Выбрать главу

События в Чехословакии подвели итог демократизации отношений между СССР и его европейскими союзниками, начавшейся после того, как на XX съезде КПСС был провозглашен тезис о возможности строить социализм в разных странах по-своему, в зависимости от специфических условий, и началась критика культа личности Сталина. Как следствие, в странах «социалистического лагеря» были заложены две тенденции, определившие основные отклонения от задаваемой Москвой «нормы» политического развития: реформирование социализма, придание ему «человеческого лица», и национальное понимание марксизма-ленинизма, постулировавшее приоритет национально-государственных интересов над абстрактными классовыми, за которыми легко угадывались интересы Советского Союза.
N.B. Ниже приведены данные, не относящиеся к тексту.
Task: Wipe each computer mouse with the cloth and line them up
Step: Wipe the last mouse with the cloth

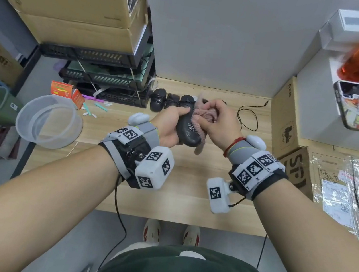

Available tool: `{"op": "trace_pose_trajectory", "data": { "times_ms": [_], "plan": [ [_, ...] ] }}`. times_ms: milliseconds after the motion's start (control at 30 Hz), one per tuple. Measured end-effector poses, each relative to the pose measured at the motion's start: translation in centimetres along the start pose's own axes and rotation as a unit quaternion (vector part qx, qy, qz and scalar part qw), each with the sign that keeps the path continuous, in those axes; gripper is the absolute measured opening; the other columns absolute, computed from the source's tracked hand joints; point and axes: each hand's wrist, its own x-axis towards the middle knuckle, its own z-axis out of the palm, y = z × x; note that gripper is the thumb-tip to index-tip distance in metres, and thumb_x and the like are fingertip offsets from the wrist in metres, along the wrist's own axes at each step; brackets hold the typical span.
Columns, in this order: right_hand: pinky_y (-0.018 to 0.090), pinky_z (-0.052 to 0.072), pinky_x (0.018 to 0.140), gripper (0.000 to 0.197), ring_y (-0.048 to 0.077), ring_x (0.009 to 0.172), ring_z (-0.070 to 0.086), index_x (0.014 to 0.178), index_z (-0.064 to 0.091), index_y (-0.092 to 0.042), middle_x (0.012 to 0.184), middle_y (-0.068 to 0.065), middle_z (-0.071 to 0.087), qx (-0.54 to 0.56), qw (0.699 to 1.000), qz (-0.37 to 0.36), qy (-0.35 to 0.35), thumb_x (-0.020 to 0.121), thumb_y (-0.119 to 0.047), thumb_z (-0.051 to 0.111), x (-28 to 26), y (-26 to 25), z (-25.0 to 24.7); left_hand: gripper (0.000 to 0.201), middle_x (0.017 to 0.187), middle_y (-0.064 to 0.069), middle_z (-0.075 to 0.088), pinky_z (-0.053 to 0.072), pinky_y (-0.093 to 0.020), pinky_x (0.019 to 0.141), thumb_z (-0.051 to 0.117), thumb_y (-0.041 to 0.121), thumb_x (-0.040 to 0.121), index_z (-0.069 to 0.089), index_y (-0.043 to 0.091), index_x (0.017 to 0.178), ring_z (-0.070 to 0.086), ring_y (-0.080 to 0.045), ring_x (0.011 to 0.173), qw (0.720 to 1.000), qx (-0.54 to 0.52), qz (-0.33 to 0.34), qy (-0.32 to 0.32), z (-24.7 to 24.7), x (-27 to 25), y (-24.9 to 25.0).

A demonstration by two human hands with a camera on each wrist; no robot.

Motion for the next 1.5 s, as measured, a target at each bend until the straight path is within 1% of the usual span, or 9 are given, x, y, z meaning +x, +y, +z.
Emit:
{"op": "trace_pose_trajectory", "data": {
  "times_ms": [367,600,733,867,1000,1100,1200,1333,1500],
  "plan": [
    [0.023,0.040,0.095,0.073,0.015,0.112,0.048,0.118,0.051,-0.031,0.125,0.005,0.047,-0.056,0.983,-0.066,-0.163,0.059,-0.036,0.094,-1.4,-1.9,-0.4,0.058,0.122,-0.015,0.062,0.054,-0.050,0.086,0.024,0.051,0.106,0.055,0.012,0.137,0.064,-0.032,0.102,0.996,-0.054,-0.020,-0.069,-0.5,-0.4,0.3],
    [0.034,0.053,0.081,0.021,0.015,0.084,0.063,0.095,0.056,-0.025,0.090,-0.006,0.065,0.001,1.000,-0.023,-0.009,0.086,-0.031,0.074,-0.7,-1.6,0.5,0.059,0.107,-0.013,0.072,0.059,-0.038,0.068,0.019,0.044,0.109,0.059,0.009,0.134,0.072,-0.025,0.086,0.997,-0.011,0.004,-0.082,0.0,-0.8,0.3],
    [0.017,0.045,0.088,0.052,0.013,0.105,0.056,0.118,0.052,-0.021,0.119,0.004,0.056,-0.007,0.988,-0.043,-0.151,0.077,-0.021,0.084,-1.1,-1.6,-0.4,0.053,0.109,-0.015,0.071,0.060,-0.038,0.064,0.026,0.041,0.109,0.060,0.008,0.133,0.072,-0.028,0.083,0.998,-0.043,-0.004,-0.055,-0.7,-0.5,0.4],
    [0.025,0.039,0.102,0.075,0.014,0.121,0.047,0.122,0.044,-0.035,0.132,0.004,0.045,-0.036,0.969,-0.064,-0.238,0.066,-0.026,0.092,-1.2,-1.5,-1.3,0.042,0.107,-0.017,0.067,0.060,-0.040,0.067,0.027,0.029,0.108,0.056,0.003,0.122,0.068,-0.031,0.090,0.998,-0.039,0.009,-0.040,-1.0,-0.6,0.6],
    [0.040,0.052,0.094,0.042,0.013,0.095,0.058,0.104,0.057,-0.030,0.103,-0.006,0.062,0.007,0.986,-0.058,-0.158,0.071,-0.023,0.082,-0.3,-1.1,-1.6,0.050,0.132,-0.020,0.064,0.054,-0.055,0.096,0.034,0.040,0.107,0.057,0.007,0.137,0.064,-0.037,0.118,0.999,-0.030,0.004,-0.031,-1.0,-0.4,0.6],
    [0.046,0.052,0.090,0.026,0.015,0.088,0.060,0.089,0.055,-0.038,0.091,-0.012,0.063,-0.006,0.994,-0.049,-0.094,0.069,-0.038,0.071,-0.4,-1.4,-1.0,0.048,0.110,-0.015,0.070,0.059,-0.042,0.081,0.036,0.041,0.107,0.061,0.007,0.129,0.071,-0.029,0.090,0.999,-0.025,0.007,-0.026,-0.7,-0.5,0.7],
    [0.030,0.044,0.097,0.054,0.016,0.109,0.055,0.108,0.051,-0.031,0.114,-0.002,0.057,-0.024,0.991,-0.052,-0.117,0.066,-0.043,0.083,-0.9,-2.6,-0.2,0.041,0.095,-0.015,0.069,0.060,-0.032,0.060,0.031,0.029,0.108,0.061,0.004,0.120,0.071,-0.025,0.073,0.998,-0.039,0.009,-0.041,-0.3,-0.6,0.9],
    [0.027,0.033,0.110,0.091,0.015,0.127,0.041,0.137,0.044,-0.023,0.129,-0.002,0.040,-0.075,0.973,-0.088,-0.202,0.061,-0.031,0.095,-1.3,-3.4,-0.7,0.044,0.102,-0.020,0.066,0.062,-0.040,0.060,0.026,0.024,0.108,0.057,-0.002,0.125,0.069,-0.032,0.087,0.998,-0.046,0.018,-0.028,-0.7,-1.0,1.6],
    [0.036,0.051,0.093,0.047,0.013,0.096,0.059,0.100,0.056,-0.035,0.102,-0.007,0.064,-0.041,0.991,-0.053,-0.117,0.065,-0.048,0.082,-0.2,-2.1,-1.0,0.052,0.127,-0.017,0.066,0.060,-0.043,0.083,0.029,0.040,0.109,0.055,0.008,0.140,0.066,-0.032,0.113,0.999,0.010,0.012,-0.047,-0.7,-1.1,1.2]
  ]
}}
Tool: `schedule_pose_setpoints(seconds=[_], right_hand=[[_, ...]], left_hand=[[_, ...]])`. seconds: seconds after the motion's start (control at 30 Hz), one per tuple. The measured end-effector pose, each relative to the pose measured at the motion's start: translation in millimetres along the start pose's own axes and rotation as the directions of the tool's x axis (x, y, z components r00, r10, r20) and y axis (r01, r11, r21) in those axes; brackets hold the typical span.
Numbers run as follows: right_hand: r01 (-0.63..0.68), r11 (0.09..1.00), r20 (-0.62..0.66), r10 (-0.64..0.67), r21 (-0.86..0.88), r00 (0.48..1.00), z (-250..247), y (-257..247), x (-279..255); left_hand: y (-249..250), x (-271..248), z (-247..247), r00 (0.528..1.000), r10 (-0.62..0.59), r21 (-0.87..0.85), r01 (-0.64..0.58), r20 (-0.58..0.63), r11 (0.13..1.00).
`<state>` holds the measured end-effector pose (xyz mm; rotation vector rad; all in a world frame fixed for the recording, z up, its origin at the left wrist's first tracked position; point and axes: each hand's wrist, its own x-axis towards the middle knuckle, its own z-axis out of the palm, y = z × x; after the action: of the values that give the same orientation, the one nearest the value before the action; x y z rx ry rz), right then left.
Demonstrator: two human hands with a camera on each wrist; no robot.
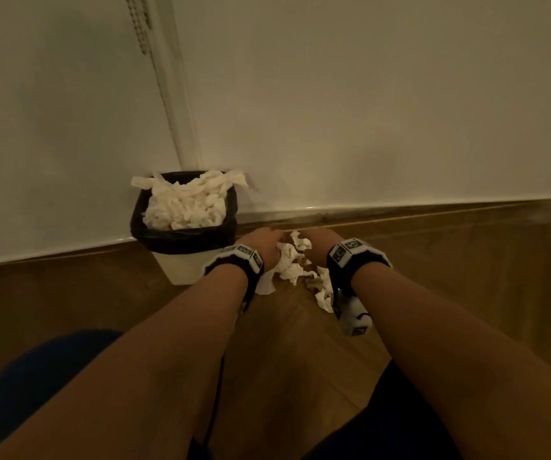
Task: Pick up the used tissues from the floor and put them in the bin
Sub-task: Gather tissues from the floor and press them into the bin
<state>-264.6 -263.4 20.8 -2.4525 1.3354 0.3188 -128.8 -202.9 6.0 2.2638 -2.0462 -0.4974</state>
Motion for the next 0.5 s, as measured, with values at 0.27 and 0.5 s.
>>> schedule_pose_setpoints(seconds=[0.27, 0.5], right_hand=[[0.078, 0.996, 0.096, -0.074, -0.038, 0.993, 51, 19, 33], [0.033, 0.993, 0.101, -0.045, 0.113, 0.994, 99, 18, 58]], left_hand=[[-50, 22, 98, 0.971, -0.225, -0.077, 0.231, 0.075, 0.970], [-62, 49, 118, 0.976, -0.209, -0.003, 0.210, 0.067, 0.978]])
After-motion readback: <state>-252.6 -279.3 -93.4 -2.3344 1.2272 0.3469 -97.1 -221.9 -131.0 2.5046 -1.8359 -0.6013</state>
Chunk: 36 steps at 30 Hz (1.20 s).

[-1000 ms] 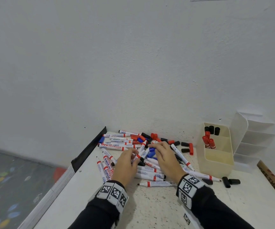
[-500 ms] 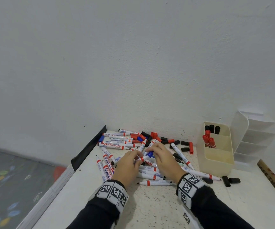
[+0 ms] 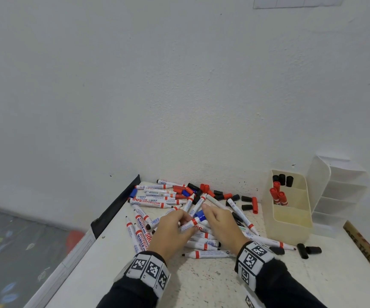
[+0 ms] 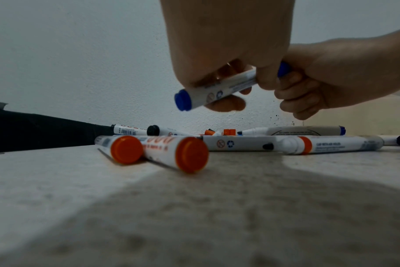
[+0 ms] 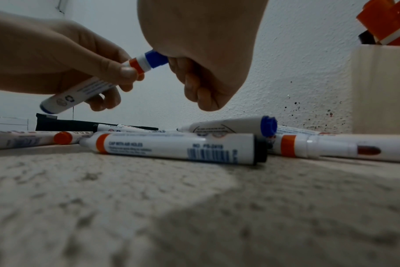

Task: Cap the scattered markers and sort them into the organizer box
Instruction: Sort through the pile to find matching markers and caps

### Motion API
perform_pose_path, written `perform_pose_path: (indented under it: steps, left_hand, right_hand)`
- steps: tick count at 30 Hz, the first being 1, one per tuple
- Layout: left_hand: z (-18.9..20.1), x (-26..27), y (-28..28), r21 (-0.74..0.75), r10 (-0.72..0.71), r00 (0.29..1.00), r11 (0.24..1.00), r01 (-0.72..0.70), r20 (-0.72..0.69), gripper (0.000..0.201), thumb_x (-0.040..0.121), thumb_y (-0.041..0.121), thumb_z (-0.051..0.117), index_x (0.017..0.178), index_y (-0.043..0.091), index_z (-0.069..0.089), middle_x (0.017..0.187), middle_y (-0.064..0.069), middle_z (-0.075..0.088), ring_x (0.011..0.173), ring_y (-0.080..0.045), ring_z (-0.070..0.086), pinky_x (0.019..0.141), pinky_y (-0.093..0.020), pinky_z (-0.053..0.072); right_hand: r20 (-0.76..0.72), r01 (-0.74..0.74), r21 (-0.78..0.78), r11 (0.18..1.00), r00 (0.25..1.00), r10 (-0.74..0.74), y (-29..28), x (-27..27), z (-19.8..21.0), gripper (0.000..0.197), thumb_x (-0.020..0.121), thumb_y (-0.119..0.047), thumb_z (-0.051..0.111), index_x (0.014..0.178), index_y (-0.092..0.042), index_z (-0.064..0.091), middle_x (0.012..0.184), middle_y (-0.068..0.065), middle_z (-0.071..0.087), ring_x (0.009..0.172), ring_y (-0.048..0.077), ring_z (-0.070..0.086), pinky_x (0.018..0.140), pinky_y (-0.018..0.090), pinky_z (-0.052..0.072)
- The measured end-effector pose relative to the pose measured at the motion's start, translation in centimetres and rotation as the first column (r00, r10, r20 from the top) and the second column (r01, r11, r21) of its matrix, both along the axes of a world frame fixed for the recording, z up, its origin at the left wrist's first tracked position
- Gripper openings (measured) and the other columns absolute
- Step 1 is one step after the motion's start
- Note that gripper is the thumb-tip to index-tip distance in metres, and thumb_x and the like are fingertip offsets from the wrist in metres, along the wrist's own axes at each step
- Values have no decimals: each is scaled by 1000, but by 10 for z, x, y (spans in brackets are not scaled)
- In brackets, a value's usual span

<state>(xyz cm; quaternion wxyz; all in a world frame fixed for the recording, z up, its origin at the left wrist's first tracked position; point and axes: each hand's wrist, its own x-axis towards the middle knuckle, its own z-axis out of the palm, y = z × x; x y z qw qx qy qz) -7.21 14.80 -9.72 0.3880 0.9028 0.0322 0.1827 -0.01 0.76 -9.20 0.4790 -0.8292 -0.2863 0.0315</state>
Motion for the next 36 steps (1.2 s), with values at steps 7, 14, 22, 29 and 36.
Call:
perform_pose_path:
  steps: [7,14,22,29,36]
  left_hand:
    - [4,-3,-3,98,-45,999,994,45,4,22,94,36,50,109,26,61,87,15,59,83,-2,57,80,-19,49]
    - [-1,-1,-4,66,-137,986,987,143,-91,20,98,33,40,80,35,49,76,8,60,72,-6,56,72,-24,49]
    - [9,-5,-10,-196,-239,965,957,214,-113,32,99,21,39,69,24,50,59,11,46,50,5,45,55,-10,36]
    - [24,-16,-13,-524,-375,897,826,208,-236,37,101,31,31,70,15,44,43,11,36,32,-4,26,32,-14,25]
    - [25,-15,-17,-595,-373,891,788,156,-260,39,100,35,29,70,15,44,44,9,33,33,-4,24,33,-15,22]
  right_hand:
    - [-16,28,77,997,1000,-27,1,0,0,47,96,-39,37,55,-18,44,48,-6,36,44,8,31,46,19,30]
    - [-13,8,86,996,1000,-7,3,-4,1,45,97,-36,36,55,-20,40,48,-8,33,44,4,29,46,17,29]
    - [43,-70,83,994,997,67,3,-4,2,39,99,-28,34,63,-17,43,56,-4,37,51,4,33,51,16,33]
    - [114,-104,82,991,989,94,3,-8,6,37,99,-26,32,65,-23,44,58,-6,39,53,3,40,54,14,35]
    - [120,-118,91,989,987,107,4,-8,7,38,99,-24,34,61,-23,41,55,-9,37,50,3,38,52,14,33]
Периодически эти тенденции проявлялись в виде кризисов в «социалистическом лагере»: острых, как, например, «прерванная революция» 1956 г. в Венгрии, польский Октябрь 1956 г., поставивший страну на грань вооруженной интервенции со стороны СССР, и «Пражская весна», или вялотекущих, таких как регулярно возобновлявшаяся полемика со сторонниками «особого курса» в Румынии в 1960-1970-е гг. В Москве обе тенденции воспринимались как недопустимые, противоречившие интересам рабочего класса и шедшие вразрез с коммунистической идеологией.

Особенно отчетливо такой подход проявился в отношениях между СССР и Югославией. Белград, еще в конце 1940-х гг. заявивший о собственном, национальном понимании марксизма, рассматривался как закоренелый «еретик» в международном коммунистическом движении. После нормализации советско-югославских отношений в середине 1950-х гг. Югославия не вошла в ОВД и не считалась частью советского блока, хотя и признавалась социалистическим государством. Ее руководство пыталось лавировать между СССР и США, не только стремясь получать выгоды от сотрудничества, в частности кредиты от обеих сторон, но и периодически претендуя на роль посредника между Москвой и Вашингтоном. Подобные амбиции Югославии и те успехи, которых она добилась благодаря своей политике «равноудаленности» от сверхдержав, стали возможны отчасти потому, что в начале 1960-х гг. Йосип Броз Тито стал одним из основателей Движения неприсоединившихся государств – организации, в которой в Белграде видели третью точку опоры югославской внешней политики. Положение в треугольнике Москва – Белград – Прага, восприятие чехословацких реформ, дававшиеся советскими и югославскими руководителями оценки ситуации и их динамика в контексте событий 1968 г. в Чехословакии обстоятельно проанализированы в книге.

Авторы всесторонне осветили позицию Румынии, ее отличные от других стран Восточной Европы оценки многих вопросов развития «социалистического лагеря». «Особая» позиция Бухареста, яростно отстаивавшего свой суверенитет и требовавшего невмешательства во внутренние дела через ОВД и Совет экономической взаимопомощи (СЭВ), порождала даже больший негатив в Кремле, нежели заявления югославского руководства. Проигнорировав мнение Москвы, румынские руководители пошли на установление дипломатических отношений с ФРГ в 1967 г.; в том же году после начала Шестидневной войны на Ближнем Востоке Румыния стала единственной социалистической страной, сохранившей дипломатические отношения с Израилем; кроме того, в условиях нарастающего кризиса в советско-китайских отношениях она избегала публичного осуждения позиции компартии Китая, чем вызывала острое недовольство Москвы.

Значительное внимание в коллективном труде уделено неоднозначной позиции Запада. Если ведущие европейские державы активно поддерживали реформаторские процессы и демонстрировали готовность к развитию отношений с новым руководством в Праге, то вашингтонская администрация реагировала достаточно сдержанно. Американцы дали понять чешским дипломатическим представителям в США, что не будут пересматривать свою позицию признания интересов Советского Союза в Восточной Европе и тем более не намерены ссориться с Москвой из-за ЧССР. Во исполнение этой установки Госдепартамент оказывал прямое давление на американскую прессу, не только блокируя появление в ней материалов с выражением симпатий чехам, но и потребовав вообще сократить публикации о событиях в Чехословакии. Думается, что советское руководство усмотрело в позиции Вашингтона своего рода карт-бланш и учло его при принятии рокового решения в августе 1968 г.